> Description of the task: Verbatim, and with nothing else, reproduce the data below from its first line through the line containing "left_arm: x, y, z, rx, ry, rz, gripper".

══ Input data ══

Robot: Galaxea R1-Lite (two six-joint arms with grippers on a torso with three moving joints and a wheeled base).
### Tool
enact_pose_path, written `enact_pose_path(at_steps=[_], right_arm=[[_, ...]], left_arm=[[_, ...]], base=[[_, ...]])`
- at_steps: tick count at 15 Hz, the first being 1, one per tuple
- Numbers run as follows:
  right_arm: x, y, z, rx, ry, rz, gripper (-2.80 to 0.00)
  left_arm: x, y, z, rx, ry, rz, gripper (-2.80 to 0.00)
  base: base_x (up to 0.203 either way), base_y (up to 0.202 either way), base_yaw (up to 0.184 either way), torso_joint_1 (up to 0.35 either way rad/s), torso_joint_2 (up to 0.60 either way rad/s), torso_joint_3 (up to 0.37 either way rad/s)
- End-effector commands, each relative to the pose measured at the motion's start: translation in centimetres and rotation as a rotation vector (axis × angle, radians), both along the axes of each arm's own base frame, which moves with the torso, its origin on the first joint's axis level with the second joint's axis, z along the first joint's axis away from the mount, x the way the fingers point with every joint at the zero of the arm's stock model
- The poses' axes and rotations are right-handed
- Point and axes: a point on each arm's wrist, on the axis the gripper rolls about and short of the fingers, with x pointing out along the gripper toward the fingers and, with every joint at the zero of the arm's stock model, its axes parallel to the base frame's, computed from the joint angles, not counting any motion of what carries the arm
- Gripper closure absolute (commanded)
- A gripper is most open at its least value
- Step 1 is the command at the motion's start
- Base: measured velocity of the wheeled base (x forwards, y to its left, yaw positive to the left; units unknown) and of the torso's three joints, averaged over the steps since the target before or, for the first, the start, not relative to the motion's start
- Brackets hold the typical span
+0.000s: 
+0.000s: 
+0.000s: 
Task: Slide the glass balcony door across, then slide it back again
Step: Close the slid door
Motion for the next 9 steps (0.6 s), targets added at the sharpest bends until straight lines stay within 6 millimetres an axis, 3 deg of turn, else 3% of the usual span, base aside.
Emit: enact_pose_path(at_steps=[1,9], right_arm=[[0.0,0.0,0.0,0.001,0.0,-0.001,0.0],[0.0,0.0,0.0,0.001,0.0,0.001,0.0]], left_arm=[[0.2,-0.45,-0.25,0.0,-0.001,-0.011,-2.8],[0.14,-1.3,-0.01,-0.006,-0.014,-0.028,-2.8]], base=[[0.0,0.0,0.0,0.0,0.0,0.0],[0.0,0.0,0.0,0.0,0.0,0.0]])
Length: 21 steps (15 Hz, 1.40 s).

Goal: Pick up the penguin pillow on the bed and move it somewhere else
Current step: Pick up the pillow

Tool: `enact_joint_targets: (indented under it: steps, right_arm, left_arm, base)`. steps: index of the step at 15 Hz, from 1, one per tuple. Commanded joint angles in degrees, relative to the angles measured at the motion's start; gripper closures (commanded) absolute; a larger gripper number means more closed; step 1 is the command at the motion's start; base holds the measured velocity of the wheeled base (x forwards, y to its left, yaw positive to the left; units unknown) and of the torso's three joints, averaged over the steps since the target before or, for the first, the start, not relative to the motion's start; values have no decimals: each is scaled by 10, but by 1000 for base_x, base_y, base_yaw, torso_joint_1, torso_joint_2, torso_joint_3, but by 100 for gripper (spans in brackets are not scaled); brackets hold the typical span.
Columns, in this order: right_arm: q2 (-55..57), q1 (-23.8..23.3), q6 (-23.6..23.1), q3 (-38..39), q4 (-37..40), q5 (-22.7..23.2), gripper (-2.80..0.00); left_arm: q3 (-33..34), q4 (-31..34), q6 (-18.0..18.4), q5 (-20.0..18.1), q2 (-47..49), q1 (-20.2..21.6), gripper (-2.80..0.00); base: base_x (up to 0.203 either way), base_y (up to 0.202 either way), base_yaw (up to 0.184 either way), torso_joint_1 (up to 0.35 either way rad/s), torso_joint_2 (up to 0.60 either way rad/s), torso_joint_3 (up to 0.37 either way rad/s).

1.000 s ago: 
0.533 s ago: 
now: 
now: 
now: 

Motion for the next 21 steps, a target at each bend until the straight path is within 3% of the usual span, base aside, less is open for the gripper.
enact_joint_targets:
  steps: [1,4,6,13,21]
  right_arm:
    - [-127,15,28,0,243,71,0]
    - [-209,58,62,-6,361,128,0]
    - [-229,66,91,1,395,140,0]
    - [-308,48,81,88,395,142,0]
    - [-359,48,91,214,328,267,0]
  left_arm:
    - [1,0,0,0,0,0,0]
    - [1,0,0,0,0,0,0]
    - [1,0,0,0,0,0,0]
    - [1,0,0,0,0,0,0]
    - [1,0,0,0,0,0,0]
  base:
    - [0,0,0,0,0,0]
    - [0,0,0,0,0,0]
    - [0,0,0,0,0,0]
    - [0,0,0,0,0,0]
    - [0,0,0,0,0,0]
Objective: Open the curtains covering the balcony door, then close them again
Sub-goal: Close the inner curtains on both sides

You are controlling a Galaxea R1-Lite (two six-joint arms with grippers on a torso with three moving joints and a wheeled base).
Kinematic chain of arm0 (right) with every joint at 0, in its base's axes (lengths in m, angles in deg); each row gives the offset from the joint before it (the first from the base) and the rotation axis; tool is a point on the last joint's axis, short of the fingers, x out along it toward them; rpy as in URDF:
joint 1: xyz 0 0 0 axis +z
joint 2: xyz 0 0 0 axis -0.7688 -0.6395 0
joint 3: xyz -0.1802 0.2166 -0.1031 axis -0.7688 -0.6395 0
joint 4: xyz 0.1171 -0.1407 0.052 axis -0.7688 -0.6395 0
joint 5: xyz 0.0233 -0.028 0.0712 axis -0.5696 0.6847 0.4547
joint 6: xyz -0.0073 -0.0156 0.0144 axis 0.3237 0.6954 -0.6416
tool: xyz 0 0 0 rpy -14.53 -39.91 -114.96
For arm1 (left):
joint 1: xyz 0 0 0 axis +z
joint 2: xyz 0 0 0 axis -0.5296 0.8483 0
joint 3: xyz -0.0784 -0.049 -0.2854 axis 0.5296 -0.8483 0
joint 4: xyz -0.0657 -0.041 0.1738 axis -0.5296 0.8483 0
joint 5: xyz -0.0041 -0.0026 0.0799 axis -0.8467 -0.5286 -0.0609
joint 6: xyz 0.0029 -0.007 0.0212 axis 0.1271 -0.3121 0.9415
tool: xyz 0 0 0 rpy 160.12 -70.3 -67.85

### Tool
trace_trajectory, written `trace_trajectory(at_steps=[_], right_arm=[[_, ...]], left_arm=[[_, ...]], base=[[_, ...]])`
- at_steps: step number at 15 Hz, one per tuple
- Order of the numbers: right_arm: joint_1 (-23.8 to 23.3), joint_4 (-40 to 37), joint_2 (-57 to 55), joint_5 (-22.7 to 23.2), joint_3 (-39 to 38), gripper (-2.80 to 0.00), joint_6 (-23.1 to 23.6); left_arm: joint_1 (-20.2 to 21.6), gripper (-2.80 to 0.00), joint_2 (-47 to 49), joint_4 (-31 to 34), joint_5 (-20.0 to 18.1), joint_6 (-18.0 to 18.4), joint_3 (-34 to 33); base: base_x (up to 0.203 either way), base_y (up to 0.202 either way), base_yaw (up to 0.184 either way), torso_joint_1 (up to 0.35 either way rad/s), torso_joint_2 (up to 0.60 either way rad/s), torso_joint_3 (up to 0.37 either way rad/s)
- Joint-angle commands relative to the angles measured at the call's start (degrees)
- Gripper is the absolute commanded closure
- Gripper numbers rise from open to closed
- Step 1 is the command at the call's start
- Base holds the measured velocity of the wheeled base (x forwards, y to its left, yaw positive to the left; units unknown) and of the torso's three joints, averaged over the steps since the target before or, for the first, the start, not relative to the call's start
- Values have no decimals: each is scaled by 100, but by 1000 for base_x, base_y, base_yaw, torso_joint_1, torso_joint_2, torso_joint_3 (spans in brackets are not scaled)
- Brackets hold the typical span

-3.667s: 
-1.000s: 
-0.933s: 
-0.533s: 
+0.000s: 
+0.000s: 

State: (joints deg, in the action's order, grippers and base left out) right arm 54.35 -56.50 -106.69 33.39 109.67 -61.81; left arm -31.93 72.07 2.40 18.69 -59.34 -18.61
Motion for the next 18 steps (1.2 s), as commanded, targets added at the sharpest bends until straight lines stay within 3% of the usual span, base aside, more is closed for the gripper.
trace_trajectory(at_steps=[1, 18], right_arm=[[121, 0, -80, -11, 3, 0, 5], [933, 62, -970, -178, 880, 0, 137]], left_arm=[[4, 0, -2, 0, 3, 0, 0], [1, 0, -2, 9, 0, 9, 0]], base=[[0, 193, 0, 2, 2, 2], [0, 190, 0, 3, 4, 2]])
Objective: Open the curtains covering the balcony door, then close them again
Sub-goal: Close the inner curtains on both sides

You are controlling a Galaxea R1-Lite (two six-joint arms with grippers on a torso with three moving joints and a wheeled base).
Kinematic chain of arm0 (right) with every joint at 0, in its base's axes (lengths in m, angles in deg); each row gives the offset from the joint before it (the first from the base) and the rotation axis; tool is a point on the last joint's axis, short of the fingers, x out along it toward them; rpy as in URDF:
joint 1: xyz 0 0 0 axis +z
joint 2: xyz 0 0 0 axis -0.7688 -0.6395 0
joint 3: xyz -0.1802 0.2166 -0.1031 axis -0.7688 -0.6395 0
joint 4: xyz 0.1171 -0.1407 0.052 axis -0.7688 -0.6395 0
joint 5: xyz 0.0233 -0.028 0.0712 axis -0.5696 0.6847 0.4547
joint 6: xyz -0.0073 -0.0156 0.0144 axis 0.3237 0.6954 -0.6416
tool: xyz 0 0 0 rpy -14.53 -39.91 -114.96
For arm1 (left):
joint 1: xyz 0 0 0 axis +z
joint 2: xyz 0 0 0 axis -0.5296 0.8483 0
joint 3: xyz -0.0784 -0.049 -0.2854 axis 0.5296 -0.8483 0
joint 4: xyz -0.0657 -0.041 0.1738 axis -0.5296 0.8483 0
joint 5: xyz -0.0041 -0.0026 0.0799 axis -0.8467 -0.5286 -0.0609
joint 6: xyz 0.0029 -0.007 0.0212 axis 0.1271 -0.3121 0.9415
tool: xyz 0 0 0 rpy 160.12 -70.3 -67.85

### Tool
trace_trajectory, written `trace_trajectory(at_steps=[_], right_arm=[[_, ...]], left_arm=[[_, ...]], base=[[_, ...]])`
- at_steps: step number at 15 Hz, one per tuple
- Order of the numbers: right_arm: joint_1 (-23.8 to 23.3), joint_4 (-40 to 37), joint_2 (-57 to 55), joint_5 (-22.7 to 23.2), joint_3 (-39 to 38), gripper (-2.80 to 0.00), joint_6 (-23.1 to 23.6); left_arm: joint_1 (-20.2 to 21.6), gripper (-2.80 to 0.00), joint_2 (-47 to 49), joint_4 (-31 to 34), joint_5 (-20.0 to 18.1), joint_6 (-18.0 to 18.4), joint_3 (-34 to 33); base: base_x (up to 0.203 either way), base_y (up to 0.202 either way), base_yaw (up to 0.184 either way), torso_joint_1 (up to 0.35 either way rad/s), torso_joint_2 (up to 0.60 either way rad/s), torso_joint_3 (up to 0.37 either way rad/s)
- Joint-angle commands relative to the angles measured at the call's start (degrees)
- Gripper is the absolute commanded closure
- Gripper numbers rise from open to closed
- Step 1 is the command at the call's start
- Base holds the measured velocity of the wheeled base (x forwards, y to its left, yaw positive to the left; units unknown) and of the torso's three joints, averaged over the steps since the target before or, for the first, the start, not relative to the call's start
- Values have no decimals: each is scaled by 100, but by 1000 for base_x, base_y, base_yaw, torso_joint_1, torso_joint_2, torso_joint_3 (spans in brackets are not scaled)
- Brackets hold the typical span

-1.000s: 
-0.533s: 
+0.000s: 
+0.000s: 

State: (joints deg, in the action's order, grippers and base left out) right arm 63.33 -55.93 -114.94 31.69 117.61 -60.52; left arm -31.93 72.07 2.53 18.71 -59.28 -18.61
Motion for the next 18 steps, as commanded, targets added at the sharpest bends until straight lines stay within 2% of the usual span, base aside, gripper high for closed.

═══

> Exercise response:
Robot: Galaxea R1-Lite (two six-joint arms with grippers on a torso with three moving joints and a wheeled base).
### Tool
enact_pose_path, written `enact_pose_path(at_steps=[_], right_arm=[[_, ...]], left_arm=[[_, ...]], base=[[_, ...]])`
- at_steps: tick count at 15 Hz, the first being 1, one per tuple
- Numbers run as follows:
  right_arm: x, y, z, rx, ry, rz, gripper (-2.80 to 0.00)
  left_arm: x, y, z, rx, ry, rz, gripper (-2.80 to 0.00)

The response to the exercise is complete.